DIRECTIONS FOR THIS TASK —
Exactly the lines from the one with "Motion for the" to the end of the data below should be set down, and no others.

DATASET EXCERPT —
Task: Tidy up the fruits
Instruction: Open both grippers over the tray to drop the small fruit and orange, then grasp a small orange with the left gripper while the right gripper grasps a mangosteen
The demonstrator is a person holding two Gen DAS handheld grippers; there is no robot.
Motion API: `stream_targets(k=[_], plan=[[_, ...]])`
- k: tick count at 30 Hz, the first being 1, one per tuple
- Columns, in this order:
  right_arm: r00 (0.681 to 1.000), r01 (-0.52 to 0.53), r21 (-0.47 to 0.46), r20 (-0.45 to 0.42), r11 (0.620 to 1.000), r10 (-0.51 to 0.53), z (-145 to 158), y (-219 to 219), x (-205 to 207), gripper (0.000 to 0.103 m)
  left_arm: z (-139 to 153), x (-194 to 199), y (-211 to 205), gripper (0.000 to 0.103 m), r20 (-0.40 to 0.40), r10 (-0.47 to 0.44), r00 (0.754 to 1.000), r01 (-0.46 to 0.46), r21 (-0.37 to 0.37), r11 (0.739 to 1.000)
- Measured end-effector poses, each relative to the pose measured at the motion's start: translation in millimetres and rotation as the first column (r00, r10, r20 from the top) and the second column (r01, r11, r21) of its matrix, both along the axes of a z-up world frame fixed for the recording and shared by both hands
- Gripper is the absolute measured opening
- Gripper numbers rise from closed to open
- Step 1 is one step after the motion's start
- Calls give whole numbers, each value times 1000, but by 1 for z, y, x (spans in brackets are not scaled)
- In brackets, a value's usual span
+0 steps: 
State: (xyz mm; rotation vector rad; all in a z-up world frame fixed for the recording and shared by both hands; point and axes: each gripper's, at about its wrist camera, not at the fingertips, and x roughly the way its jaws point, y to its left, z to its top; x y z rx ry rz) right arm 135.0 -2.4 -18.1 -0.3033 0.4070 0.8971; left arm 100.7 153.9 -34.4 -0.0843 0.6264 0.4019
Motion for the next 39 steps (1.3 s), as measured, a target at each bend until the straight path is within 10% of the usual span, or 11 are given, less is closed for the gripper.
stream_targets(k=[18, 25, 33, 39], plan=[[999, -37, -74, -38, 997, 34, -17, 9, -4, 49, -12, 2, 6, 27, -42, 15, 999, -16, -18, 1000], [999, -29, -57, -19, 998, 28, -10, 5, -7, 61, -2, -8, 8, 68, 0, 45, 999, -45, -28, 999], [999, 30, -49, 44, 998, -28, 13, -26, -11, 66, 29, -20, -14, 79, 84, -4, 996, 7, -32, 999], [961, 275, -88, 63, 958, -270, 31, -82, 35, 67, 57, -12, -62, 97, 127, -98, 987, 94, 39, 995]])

SOLVED EXERCISE —
Motion for the next 39 steps (1.3 s), as measured, a target at each bend until the straight path is within 10% of the usual span, or 11 are given, less is closed for the gripper.
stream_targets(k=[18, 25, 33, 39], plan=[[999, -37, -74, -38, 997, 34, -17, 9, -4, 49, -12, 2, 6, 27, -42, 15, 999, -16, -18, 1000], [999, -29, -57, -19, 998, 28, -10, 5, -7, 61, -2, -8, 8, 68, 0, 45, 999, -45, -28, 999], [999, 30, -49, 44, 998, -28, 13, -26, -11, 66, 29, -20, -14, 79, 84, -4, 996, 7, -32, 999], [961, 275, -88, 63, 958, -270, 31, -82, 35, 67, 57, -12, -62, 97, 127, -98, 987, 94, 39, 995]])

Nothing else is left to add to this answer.